• **ABOUT THIS EXERCISE**
Wherever a line in the material contains the word "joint", copy that line.

• **SUPPLIED INFORMATION**
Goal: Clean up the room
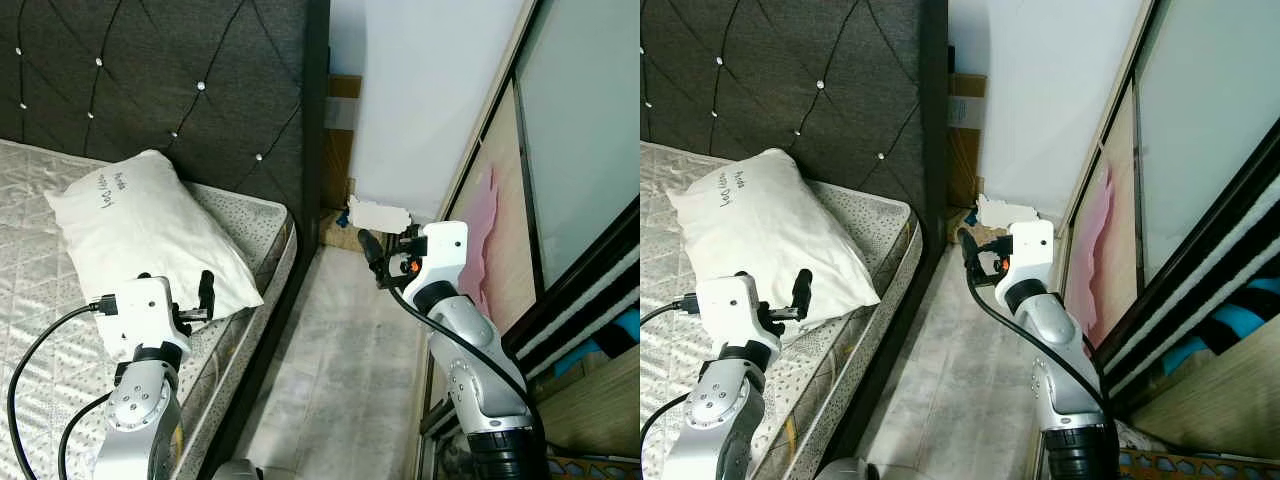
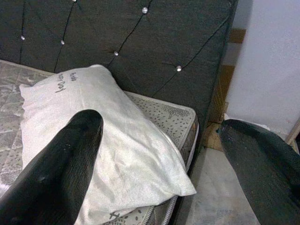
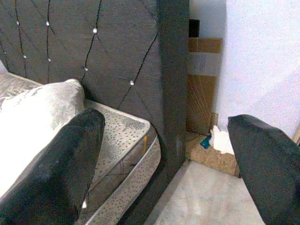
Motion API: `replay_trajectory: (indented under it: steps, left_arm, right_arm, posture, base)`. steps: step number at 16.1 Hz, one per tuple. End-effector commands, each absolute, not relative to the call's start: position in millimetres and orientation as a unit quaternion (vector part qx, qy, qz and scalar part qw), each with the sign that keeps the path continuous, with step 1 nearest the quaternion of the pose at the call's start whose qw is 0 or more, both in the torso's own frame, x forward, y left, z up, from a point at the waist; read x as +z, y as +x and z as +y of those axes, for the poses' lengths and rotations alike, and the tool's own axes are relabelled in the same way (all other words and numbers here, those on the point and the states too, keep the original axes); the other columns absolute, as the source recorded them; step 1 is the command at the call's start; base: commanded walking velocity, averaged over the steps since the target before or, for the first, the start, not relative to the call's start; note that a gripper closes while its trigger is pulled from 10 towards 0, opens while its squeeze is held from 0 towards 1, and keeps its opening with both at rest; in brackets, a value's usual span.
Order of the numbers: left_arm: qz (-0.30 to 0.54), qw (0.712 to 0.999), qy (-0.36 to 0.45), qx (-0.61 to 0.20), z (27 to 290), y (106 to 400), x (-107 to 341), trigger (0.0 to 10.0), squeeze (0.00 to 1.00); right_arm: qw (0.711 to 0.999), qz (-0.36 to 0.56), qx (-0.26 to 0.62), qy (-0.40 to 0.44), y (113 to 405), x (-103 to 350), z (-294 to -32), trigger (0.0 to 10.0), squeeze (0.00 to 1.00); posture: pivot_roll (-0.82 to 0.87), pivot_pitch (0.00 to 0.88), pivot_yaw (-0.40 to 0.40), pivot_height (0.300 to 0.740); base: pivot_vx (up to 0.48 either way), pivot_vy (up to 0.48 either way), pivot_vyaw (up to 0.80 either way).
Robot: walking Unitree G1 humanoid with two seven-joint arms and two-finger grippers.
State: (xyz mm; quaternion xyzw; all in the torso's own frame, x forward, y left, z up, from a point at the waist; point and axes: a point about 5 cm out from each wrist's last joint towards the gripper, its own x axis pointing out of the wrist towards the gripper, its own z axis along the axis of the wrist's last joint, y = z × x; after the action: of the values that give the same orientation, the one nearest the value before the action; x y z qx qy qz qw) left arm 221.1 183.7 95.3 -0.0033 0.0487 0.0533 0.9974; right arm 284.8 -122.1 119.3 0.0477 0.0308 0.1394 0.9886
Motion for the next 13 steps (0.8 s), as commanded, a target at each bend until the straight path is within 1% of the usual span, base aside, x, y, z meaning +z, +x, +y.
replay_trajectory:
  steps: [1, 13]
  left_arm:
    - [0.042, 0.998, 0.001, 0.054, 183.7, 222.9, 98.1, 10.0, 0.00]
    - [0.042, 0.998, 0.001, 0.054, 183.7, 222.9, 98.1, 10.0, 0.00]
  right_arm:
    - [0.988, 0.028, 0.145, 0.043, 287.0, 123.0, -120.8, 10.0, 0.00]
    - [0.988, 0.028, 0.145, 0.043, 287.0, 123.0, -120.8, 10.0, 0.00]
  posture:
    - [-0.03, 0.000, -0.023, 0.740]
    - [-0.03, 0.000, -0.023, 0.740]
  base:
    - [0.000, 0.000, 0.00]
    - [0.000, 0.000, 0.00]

• **EXERCISE OUTPUT**
Robot: walking Unitree G1 humanoid with two seven-joint arms and two-finger grippers.
State: (xyz mm; quaternion xyzw; all in the torso's own frame, x forward, y left, z up, from a point at the waist; point and axes: a point about 5 cm out from each wrist's last joint towards the gripper, its own x axis pointing out of the wrist towards the gripper, its own z axis along the axis of the wrist's last joint, y = z × x; after the action: of the values that give the same orientation, the one nearest the value before the action; x y z qx qy qz qw) left arm 221.1 183.7 95.3 -0.0033 0.0487 0.0533 0.9974; right arm 284.8 -122.1 119.3 0.0477 0.0308 0.1394 0.9886

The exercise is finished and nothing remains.